School of Physical Science and Technology , ShanghaiTech University , Shanghai 201210 , China.
J Chem Inf Model. 2019 Nov 25;59(11):4636-4644. doi: 10.1021/acs.jcim.9b00623. Epub 2019 Nov 12.
In this work, we propose a computational framework for machine learning prediction on structural and performance properties of nanoporous materials for methane storage application. For our machine learning prediction, two descriptors based on pore geometry barcodes were developed; one descriptor is a set of distances from a structure to the most diverse set in barcode space, and the second descriptor extracts and uses the most important features from the barcodes. First, to identify the optimal condition for machine learning prediction, the effects of training set preparation method, training set size, and machine learning models were investigated. Our analysis showed that kernel ridge regression provides the highest prediction accuracy, and randomly selected 5% structures of the entire set would work well as a training set. Our results showed that both descriptors accurately predicted performance and even structural properties of zeolites.
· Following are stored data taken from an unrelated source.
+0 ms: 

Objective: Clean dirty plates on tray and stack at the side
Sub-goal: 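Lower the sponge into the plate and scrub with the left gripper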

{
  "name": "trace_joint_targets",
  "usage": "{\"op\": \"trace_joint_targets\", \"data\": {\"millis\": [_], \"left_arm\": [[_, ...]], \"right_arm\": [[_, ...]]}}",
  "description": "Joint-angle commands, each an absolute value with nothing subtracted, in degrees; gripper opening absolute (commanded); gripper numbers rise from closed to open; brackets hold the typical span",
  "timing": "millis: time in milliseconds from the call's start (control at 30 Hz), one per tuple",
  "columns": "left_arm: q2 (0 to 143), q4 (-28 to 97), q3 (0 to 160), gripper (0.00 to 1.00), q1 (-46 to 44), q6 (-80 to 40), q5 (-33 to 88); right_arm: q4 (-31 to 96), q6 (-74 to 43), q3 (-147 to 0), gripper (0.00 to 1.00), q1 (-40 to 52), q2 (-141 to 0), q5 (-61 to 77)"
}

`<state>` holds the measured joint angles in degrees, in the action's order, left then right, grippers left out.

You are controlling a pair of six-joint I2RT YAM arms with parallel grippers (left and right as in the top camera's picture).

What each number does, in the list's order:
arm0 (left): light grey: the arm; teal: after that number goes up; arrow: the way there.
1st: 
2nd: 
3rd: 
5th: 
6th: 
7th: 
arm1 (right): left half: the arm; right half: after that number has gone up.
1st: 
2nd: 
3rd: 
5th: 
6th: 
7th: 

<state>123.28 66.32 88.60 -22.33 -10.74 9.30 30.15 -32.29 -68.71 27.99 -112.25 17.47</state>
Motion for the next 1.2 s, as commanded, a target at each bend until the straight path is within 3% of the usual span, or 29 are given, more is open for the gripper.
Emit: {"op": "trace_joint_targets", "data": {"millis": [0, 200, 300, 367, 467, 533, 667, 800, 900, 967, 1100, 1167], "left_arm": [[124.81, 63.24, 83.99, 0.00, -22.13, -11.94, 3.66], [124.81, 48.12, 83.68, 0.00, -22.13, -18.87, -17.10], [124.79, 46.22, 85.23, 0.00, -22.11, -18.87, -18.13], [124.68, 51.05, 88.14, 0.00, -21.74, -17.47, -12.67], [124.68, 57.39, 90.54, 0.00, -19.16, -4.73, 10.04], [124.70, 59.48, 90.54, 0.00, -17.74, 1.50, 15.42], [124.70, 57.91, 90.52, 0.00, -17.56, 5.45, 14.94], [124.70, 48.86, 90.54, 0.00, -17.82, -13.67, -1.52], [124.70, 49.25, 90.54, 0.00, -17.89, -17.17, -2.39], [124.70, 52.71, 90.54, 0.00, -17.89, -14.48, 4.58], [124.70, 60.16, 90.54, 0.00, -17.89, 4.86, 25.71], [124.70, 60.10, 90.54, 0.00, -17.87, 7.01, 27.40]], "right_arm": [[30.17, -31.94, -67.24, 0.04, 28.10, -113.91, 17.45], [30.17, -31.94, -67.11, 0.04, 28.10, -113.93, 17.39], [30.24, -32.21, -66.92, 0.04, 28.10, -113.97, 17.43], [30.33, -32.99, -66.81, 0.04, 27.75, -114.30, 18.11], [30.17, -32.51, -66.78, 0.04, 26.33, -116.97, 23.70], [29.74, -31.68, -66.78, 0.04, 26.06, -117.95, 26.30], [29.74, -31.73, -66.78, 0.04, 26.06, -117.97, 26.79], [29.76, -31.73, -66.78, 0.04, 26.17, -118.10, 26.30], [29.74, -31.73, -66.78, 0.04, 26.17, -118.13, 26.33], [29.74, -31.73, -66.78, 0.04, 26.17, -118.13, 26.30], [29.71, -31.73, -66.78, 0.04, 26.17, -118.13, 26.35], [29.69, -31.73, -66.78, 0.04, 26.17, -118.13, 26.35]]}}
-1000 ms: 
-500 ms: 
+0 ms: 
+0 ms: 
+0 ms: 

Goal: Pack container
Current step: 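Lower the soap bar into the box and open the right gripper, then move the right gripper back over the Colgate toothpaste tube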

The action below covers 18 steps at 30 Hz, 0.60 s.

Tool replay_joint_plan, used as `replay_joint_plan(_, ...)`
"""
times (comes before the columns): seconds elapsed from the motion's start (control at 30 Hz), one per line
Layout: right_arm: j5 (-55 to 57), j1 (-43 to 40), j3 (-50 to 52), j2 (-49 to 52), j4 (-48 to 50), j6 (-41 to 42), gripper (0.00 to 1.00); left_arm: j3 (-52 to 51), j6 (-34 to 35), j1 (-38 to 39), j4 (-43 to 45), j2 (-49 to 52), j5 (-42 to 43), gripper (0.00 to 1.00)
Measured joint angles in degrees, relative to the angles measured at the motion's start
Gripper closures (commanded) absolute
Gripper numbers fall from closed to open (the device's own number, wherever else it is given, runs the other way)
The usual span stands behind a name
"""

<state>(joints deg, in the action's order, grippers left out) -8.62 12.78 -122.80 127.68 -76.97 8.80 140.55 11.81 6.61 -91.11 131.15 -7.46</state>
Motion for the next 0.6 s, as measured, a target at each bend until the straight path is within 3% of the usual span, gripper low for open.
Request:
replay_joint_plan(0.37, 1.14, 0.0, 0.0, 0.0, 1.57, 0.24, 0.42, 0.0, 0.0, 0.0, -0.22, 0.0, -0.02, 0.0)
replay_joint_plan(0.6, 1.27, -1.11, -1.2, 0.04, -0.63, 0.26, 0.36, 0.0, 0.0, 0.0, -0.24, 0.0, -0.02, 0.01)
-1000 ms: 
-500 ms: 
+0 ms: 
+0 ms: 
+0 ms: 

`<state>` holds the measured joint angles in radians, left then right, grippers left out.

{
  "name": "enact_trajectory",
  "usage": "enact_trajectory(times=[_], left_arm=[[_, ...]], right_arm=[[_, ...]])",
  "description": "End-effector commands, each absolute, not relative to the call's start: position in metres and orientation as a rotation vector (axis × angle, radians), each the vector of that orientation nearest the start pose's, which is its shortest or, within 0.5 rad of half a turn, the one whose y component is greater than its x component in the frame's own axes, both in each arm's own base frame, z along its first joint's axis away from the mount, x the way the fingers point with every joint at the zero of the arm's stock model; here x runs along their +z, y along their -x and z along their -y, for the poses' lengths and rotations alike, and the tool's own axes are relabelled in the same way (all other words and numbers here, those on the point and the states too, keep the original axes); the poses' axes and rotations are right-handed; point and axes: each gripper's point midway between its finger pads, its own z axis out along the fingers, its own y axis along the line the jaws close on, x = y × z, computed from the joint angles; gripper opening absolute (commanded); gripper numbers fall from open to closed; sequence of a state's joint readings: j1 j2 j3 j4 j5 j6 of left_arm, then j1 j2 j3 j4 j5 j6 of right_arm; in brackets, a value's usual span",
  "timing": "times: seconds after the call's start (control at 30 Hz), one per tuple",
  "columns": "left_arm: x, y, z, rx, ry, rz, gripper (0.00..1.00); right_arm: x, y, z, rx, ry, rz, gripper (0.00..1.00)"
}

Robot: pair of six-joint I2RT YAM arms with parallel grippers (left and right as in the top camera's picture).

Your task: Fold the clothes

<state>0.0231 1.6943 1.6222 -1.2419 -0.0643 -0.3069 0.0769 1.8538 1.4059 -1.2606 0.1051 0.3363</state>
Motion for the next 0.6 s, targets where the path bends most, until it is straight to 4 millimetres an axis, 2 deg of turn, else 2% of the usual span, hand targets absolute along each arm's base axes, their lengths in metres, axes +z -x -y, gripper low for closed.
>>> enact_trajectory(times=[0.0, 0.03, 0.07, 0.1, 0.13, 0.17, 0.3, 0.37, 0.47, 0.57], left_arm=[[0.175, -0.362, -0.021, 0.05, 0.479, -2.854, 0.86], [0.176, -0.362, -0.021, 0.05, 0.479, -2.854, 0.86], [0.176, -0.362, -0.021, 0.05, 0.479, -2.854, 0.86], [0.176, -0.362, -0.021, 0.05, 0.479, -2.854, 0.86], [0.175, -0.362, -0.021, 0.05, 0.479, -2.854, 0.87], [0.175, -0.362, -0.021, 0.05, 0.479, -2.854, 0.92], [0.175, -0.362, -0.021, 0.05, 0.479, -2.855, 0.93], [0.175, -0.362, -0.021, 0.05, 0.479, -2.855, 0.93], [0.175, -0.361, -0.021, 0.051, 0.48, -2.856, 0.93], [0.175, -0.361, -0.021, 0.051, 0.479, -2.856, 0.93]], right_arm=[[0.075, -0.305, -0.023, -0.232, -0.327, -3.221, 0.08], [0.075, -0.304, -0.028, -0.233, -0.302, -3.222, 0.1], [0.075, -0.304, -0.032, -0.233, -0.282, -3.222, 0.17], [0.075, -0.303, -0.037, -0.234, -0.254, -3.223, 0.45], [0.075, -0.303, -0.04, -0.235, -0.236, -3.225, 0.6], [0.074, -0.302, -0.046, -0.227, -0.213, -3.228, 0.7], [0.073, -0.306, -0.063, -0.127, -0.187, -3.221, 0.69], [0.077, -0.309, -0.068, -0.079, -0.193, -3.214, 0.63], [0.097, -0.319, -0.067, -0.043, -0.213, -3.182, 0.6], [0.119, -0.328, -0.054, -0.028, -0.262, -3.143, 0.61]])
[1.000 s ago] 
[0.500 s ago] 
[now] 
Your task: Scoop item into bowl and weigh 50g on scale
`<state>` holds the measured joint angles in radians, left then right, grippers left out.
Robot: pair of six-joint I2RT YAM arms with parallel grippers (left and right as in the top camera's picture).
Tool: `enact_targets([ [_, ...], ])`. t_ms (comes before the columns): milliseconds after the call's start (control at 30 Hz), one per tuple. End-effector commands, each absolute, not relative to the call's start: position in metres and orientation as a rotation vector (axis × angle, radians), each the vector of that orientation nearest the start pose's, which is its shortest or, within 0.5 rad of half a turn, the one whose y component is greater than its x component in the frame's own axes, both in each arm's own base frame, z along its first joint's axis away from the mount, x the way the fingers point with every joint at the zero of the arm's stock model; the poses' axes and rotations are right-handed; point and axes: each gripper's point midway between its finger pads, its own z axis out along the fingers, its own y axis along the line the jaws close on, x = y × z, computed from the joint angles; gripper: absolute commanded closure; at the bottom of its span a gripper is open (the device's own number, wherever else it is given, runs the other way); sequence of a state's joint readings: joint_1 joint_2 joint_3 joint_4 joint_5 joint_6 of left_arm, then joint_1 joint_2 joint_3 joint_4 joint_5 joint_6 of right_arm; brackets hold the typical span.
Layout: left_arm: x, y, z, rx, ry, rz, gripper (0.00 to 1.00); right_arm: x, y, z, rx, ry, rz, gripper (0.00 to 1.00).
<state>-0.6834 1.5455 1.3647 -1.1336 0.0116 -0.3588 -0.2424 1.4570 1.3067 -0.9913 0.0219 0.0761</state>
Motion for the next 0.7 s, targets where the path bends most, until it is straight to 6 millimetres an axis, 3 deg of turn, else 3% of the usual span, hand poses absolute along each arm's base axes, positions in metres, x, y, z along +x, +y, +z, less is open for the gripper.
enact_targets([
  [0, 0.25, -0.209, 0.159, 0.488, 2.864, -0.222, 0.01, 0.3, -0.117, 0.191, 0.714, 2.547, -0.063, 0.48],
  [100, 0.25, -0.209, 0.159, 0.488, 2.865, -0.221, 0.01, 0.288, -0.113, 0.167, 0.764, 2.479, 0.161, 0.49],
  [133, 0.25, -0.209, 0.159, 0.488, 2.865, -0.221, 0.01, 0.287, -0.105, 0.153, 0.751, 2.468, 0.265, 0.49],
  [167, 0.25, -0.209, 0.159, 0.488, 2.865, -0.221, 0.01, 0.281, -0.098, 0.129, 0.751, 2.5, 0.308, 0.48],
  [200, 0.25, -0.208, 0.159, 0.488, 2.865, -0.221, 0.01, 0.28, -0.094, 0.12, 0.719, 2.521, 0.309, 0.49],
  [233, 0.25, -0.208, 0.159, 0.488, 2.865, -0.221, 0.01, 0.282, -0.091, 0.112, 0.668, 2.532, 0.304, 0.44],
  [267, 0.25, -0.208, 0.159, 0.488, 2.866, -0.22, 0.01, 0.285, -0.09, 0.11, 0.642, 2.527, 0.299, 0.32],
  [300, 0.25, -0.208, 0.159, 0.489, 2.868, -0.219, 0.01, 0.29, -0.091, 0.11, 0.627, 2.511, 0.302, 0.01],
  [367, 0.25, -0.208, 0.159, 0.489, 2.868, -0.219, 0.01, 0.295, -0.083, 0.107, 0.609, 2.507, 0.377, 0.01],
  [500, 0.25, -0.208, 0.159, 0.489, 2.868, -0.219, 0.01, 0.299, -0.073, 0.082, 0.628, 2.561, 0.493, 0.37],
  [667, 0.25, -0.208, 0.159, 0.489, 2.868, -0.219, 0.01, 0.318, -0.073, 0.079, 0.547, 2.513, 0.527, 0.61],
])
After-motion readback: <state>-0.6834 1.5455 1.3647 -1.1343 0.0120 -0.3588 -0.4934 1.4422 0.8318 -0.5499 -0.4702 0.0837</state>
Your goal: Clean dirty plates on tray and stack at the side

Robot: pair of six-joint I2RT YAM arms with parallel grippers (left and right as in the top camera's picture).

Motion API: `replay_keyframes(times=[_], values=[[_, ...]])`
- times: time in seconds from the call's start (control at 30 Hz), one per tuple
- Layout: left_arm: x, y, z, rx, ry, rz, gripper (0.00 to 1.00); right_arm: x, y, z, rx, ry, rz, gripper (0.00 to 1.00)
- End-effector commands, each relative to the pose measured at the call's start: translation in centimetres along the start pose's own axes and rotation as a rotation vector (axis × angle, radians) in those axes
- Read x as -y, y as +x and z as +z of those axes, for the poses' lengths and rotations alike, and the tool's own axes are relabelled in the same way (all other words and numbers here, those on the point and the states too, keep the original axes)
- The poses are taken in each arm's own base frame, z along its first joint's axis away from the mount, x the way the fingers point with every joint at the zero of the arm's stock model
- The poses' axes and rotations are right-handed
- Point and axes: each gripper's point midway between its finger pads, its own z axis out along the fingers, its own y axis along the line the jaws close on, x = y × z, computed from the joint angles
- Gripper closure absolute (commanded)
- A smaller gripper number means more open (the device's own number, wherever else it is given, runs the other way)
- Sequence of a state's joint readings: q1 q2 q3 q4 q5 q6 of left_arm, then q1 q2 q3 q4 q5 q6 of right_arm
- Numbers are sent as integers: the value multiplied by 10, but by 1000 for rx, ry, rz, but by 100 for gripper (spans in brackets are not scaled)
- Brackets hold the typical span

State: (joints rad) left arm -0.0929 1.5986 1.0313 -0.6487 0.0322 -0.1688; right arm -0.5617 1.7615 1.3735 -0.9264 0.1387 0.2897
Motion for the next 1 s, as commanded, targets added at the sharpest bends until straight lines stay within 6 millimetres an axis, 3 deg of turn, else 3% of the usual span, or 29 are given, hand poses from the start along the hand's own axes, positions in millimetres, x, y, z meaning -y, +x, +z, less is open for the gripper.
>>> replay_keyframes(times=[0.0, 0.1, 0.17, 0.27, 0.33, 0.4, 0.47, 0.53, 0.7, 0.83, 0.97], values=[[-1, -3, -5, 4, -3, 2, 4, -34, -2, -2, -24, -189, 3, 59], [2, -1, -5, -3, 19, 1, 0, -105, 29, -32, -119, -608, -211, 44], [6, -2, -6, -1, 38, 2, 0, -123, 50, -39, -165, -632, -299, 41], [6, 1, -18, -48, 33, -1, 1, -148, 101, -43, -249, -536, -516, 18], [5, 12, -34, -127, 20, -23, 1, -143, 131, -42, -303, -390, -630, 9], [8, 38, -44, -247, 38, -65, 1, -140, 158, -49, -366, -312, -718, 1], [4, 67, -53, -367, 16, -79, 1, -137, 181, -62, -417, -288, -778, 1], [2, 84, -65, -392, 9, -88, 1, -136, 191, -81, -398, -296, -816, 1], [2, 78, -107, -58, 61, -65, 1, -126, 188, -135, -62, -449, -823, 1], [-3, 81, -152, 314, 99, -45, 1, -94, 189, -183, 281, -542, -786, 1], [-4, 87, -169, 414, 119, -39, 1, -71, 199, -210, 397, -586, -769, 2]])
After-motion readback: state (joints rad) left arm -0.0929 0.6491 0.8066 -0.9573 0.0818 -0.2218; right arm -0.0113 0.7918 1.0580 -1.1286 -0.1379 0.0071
Furthermore, we demonstrated that our approach predicts accurately properties of metal-organic frameworks, which might indicate the possibility of this approach to be easily applied to predict the properties of other types of nanoporous materials.
在这项工作中,我们提出了一个用于机器学习预测的计算框架,用于甲烷存储应用的纳米多孔材料的结构和性能特性。对于我们的机器学习预测,我们开发了两个基于孔几何条形码的描述符; 一个描述符是一组从结构到条形码空间中最多样化的结构的距离,第二个描述符提取并使用条形码中的最重要特征。首先,为了确定机器学习预测的最佳条件,研究了训练集准备方法、训练集大小和机器学习模型的影响。我们的分析表明,核岭回归提供了最高的预测准确性,并且整个集合的随机选择 5%的结构作为训练集效果很好。我们的结果表明,这两个描述符都可以准确地预测沸石的性能甚至结构特性。此外,我们证明了我们的方法可以准确地预测金属有机骨架的性质,这可能表明这种方法很容易应用于预测其他类型的纳米多孔材料的性质。